Java Top

I just announced the new Learn Spring course, focused on the fundamentals of Spring 5 and Spring Boot 2:

>> CHECK OUT THE COURSE

1. Overview

Compilers and runtimes tend to optimize everything, even the smallest and seemingly less critical parts. When it comes to these sorts of optimizations, JVM and Java have a lot to offer.

In this article, we're going to evaluate one of these relatively new optimizations: string concatenation with invokedynamic.

2. Before Java 9

Before Java 9, non-trivial string concatenations were implemented using StringBuilder. For instance, let's consider the following method:

String concat(String s, int i) {
    return s + i;
}

The bytecode for this simple code is as follows (with javap -c):

java.lang.String concat(java.lang.String, int);
  Code:
     0: new           #2      // class StringBuilder
     3: dup
     4: invokespecial #3      // Method StringBuilder."<init>":()V
     7: aload_0
     8: invokevirtual #4      // Method StringBuilder.append:(LString;)LStringBuilder;
    11: iload_1
    12: invokevirtual #5      // Method StringBuilder.append:(I)LStringBuilder;
    15: invokevirtual #6      // Method StringBuilder.toString:()LString;

Here, the Java 8 compiler is using StringBuilder to concatenate the method inputs, even though we didn't use StringBuilder in our code.

To be fair, concatenating strings using StringBuilder is pretty efficient and well-engineered.

Let's see how Java 9 changes this implementation and what are the motivations for such a change.

3. Invoke Dynamic

As of Java 9 and as part of JEP 280, the string concatenation is now using invokedynamic.

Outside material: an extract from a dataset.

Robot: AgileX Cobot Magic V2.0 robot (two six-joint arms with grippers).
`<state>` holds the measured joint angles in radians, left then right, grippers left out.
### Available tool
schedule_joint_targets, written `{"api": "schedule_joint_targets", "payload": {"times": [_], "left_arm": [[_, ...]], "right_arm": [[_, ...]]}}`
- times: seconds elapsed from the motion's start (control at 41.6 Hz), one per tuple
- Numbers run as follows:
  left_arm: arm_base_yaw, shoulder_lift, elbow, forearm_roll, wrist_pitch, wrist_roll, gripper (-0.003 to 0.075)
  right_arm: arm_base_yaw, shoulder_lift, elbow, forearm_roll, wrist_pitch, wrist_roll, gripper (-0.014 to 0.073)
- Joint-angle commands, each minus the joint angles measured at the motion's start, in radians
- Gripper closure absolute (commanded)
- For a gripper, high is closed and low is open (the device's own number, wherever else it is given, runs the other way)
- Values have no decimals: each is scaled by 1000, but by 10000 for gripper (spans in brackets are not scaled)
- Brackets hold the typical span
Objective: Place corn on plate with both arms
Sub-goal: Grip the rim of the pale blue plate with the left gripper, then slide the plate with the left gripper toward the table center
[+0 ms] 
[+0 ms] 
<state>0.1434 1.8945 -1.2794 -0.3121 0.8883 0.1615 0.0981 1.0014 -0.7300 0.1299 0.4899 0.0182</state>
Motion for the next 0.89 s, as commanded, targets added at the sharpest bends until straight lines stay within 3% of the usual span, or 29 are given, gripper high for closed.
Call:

The primary motivation behind the change is to have a more dynamic implementation. That is, it's possible to change the concatenation strategy without changing the bytecode. This way, clients can benefit from a new optimized strategy even without recompilation.

There are other advantages, too. For example, the bytecode for invokedynamic is more elegant, less brittle, and smaller.

3.1. Big Picture

Before diving into details of how this new approach works, let's see it from a broader point of view.

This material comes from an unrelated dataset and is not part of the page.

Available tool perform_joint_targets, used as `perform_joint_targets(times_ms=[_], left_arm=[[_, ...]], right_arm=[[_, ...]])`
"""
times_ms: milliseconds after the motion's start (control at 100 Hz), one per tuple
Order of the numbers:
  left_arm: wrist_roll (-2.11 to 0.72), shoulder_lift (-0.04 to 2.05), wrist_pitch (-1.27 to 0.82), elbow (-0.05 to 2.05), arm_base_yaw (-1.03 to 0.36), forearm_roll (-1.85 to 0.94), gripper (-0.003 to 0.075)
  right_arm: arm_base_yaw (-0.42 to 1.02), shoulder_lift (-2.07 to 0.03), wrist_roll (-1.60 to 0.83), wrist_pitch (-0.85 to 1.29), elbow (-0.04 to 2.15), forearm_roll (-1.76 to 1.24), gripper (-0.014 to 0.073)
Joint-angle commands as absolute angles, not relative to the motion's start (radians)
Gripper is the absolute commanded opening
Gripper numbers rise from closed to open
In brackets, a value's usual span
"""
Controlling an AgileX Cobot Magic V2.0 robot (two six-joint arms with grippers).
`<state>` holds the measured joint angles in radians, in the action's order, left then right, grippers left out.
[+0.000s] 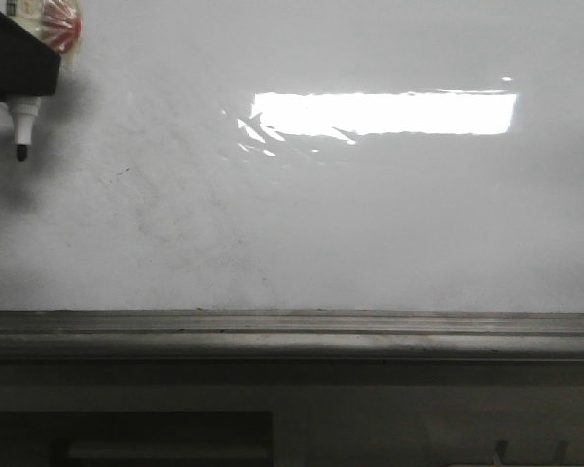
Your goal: Write number 6 on whiteboard
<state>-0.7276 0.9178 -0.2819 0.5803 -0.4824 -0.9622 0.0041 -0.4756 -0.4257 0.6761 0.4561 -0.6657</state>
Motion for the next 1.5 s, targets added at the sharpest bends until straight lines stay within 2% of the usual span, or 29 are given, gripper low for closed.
perform_joint_targets(times_ms=[0,190,310,520,690,1030,1490], left_arm=[[-0.732,0.855,-0.347,0.609,-0.483,-0.867,-0.002],[-0.732,0.769,-0.547,0.611,-0.483,-0.686,-0.002],[-0.732,0.765,-0.628,0.611,-0.485,-0.638,-0.002],[-0.732,0.778,-0.63,0.623,-0.539,-0.611,-0.002],[-0.732,0.828,-0.602,0.661,-0.609,-0.596,-0.002],[-0.732,0.937,-0.579,0.742,-0.695,-0.559,-0.002],[-0.732,0.957,-0.572,0.76,-0.697,-0.503,-0.002]], right_arm=[[0.004,-0.508,-0.54,0.695,0.492,-0.804,0.0456],[0.004,-0.612,-0.805,0.892,0.519,-1.127,0.0456],[0.004,-0.7,-0.845,1.001,0.597,-1.162,0.0456],[0.018,-0.851,-0.86,1.168,0.753,-1.162,0.0454],[0.145,-0.951,-0.86,1.155,0.884,-1.146,0.0395],[0.441,-1.184,-0.811,1.021,1.112,-1.034,0.0395],[0.497,-1.415,-0.786,1.105,1.315,-1.017,0.0395]])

As an example, suppose we're going to create a new String by joining another String with an int. We can think of this as a function that accepts a String and an int and then returns the concatenated String.

Here's how the new approach works for this example:

  • Preparing the function signature describing the concatenation. For instance, (String, int) -> String
  • Preparing the actual arguments for the concatenation. For instance, if we're going to join “The answer is “ and 42, then these values will be the arguments
  • Calling the bootstrap method and passing the function signature, the arguments, and a few other parameters to it
  • Generating the actual implementation for that function signature and encapsulating it inside a MethodHandle
  • Calling the generated function to create the final joined string
Indy Concat

Put simply, the bytecode defines a specification at compile-time. Then the bootstrap method links an implementation to that specification at runtime. This, in turn, will make it possible to change the implementation without touching the bytecode.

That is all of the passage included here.